When Wednesday last won in the league in early December, they demolished Bristol Rovers at Hillsborough and Mandaric’s takeover was on the verge of completion. The Owls were sat in second in the table, three points off leaders Brighton and everything looked rosy.
So not even the most pessimistic Sheffield Wednesday fan, of which there are many, would have been expecting for Mandaric to be waiting for his first win as Wednesday owner as we enter February.
Results lately have not been great, but in reality Wednesday have gone only six games without a victory in the league. Four of those have been defeats, albeit three of them at the expense of 14 goals conceded, but in the same amount of time Irvine oversaw a passage to the FA Cup fifth round, including a 3-0 away win at Championship Bristol City.
During Wednesday’s slump they have found other results going against them and they now sit in 12th position, eight points behind sixth-placed MK Dons, who they play on Saturday. They have at least one game in hand over most of the top six.
It has hardly been a cataclysmic run of form that has wiped Wednesday’s season out and Mandaric has spoken of how promotion is still a pertinent aim this season.
There has been no shortage of managerial departures this term and in the modern-day game where managers seem to get the sack if the wind changes, the lengthy reigns of the likes of Sir Alex, Arsene Wenger and Dario Gradi are long gone. But still, it was just six games without a win.
But Mandaric  is a man who demands instant success and he insists that the change had to be made in order for that promotion to be achieved. It is his money that saved Wednesday back in November and he has a right to appoint his own man, though the timing of it raises questions.

Irvine was backed heavily in January transfer window as he brought in Reda Johnson, Mark Morrison, Mark Reynolds and Gary Madine.
For Irvine then not to be allowed to make the most of that backing by being given time to bed his new players in,  raises the question of whether the players were brought in above his head, with Mandaric planning a managerial change long before it happened.
It’s worth pointing out at this stage Mandaric insists the decision to sack Irvine was made after Tuesday’s loss at Peterborough and it was not long ago that he gave his full backing to the former Preston manager.
So, attention turns to who will take Irvine’s place. Gary Megson has been named on the shortlist with Gary Johnson also believed to be in the frame.

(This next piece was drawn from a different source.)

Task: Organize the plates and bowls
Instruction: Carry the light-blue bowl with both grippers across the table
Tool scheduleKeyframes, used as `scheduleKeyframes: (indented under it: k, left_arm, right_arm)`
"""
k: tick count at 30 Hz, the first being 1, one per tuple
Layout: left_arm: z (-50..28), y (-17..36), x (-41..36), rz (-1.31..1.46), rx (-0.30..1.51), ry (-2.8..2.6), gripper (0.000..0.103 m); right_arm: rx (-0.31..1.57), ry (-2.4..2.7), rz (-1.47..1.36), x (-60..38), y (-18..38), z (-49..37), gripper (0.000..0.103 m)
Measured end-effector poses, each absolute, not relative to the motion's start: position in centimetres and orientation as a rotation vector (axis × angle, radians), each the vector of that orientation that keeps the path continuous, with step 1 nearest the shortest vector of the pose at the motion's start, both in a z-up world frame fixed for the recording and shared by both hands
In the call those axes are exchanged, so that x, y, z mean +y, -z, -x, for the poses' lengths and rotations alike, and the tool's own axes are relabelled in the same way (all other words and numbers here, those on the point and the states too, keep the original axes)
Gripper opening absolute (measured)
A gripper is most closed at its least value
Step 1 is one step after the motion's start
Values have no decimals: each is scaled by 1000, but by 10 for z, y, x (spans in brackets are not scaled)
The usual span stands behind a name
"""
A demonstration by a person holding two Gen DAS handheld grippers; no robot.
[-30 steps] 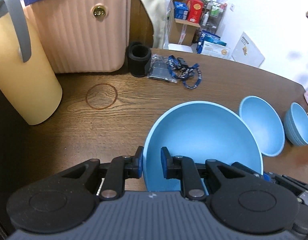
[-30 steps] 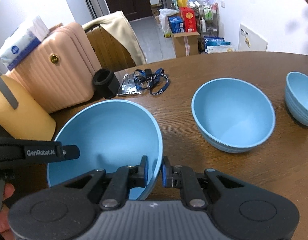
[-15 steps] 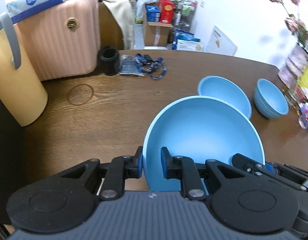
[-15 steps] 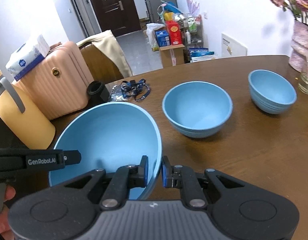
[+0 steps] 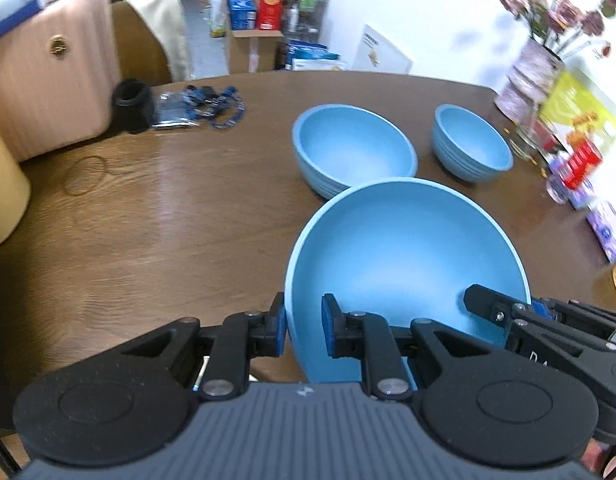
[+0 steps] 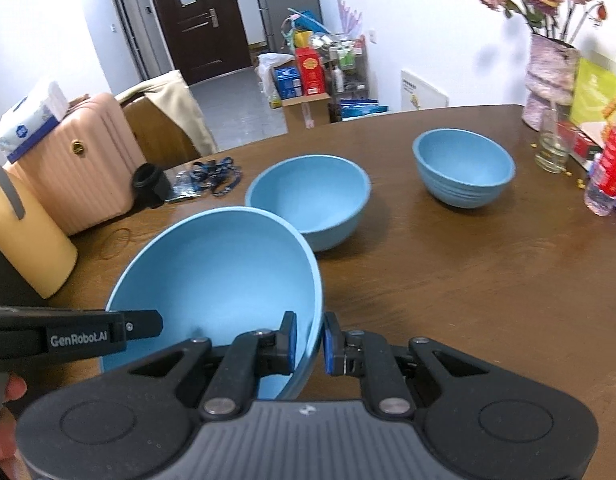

With a full pay-out from Bolton, a house just down the road and a huge piece of his heart belonging to the Owls, Megson would jump at the chance to get off the golf course and get back into action.
Candidates who are currently in work have also not been ruled out, drawing attention to John Sheridan at Chesterfield. You’d suspect that Dave Allen would rather die than allow Sheridan to move, but it would be something that the former Wednesday legend (that’s Sheridan and not Allen!) would be keen to happen.
The club have hinted at a quick appointment, possibly in time for the MK Dons clash, but whoever gets the role will know they will need instant success or they may well become victim number 13.